Auch Regionalbischof Stefan Ark Nitsche sowie Stadtdekan Körnlein waren sofort mit im Boot, die Idee umzusetzen. "So werden auftragsorientiert die Aufgaben gemeinsam angepackt", meint Körnlein. Seines Wissens nach gab es diese Situation, dass zwei Gemeinden sich die Pfarrstellen teilen, bisher noch nicht in der Landeskirche. Als die Idee vor einigen Wochen erstmals dem Landessynodalausschuss vorgestellt wurde, habe man offene Türen eingerannt.

Mittelfristig solle St. Sebald sein Profil als alte Parochiekirche stärken, während St. Egidien weiter als Kultur- und Veranstaltungskirche ausgebaut wird. Auch wollen die Beteiligten mit der Neuordnung einem drohenden "Streichkonzert" beim nächsten Landesstellenplan vorgreifen. Außerdem sei die Kooperation die logische Konsequenz einer Entwicklung, die bereits 2008 ihren Anfang nahm: Damals wurden die Gemeinden St. Egidien, St. Sebald, St. Lorenz und St. Jakob zum Gemeindeverbund der Innenstadtkirchen - mit gemeinsamen Pfarramt und gemeinsamen Pfarrgemeinderat.

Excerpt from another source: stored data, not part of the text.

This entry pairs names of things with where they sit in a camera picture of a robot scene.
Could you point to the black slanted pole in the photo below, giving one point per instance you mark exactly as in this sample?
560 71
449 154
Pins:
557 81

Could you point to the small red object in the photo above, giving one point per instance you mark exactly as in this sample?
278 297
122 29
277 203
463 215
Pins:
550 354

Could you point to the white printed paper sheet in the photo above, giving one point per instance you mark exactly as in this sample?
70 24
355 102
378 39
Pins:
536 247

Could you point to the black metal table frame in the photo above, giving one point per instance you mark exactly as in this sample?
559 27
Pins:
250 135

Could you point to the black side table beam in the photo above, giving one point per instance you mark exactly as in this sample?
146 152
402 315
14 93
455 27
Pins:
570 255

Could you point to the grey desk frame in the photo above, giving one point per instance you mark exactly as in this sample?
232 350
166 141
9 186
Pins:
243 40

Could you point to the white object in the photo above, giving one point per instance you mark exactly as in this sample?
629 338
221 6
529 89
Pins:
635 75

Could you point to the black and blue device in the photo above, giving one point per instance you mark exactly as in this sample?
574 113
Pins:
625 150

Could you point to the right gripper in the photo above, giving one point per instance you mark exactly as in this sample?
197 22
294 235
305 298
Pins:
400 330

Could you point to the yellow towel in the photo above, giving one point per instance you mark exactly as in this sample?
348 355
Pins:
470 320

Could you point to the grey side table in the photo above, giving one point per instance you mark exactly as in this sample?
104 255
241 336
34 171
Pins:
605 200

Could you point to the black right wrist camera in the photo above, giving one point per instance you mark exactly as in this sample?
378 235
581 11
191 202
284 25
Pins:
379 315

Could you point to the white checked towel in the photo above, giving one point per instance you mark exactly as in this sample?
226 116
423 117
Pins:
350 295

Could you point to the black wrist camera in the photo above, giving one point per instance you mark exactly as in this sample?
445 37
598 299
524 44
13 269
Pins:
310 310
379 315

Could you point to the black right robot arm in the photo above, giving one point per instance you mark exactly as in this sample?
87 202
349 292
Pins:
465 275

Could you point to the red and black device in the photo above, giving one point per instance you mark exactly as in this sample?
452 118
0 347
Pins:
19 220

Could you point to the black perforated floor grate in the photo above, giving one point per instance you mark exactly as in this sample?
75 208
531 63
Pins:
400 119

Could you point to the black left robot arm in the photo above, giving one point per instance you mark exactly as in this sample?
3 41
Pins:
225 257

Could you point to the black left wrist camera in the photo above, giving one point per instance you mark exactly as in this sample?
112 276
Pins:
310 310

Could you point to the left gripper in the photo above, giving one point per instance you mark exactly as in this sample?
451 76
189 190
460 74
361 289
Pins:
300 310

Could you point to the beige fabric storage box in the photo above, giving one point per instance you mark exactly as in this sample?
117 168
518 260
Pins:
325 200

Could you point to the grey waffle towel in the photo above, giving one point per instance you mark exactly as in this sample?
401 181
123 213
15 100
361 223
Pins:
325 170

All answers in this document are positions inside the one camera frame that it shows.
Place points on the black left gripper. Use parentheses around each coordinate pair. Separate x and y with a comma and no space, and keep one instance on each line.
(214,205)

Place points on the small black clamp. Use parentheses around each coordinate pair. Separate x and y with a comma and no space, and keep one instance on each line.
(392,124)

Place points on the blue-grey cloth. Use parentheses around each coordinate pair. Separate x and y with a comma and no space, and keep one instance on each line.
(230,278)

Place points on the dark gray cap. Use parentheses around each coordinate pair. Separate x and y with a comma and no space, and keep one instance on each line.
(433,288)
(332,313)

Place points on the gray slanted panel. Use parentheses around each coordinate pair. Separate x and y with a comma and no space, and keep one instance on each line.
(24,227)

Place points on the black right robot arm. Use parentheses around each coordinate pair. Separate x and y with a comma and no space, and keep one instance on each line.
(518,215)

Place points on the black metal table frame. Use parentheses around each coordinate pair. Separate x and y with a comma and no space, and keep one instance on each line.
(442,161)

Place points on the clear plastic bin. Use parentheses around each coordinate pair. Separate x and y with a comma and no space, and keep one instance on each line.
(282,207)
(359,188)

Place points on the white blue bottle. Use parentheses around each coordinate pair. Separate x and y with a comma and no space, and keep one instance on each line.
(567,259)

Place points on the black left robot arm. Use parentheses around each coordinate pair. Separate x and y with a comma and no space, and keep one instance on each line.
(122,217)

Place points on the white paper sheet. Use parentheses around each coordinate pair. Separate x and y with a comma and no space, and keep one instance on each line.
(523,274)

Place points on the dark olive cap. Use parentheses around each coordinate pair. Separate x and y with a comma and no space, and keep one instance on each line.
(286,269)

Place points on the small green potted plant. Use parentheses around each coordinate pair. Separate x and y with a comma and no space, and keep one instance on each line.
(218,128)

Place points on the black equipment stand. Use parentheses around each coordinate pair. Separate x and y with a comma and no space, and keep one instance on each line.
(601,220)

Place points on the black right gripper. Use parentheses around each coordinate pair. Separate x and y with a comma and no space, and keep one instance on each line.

Werden die beiden anderen Innenstadtgemeinden dem Beispiel bald folgen und ebenfalls Pfarrpersonal teilen? Das sei in den Augen von Stadtdekan Körnlein "Unfug": Zu unterschiedlich seien die Profile und Aufgaben von St. Jakob und St. Lorenz. Im bereits bestehenden Gemeindverbund aber, da klappe die Zusammenarbeit hervorragend.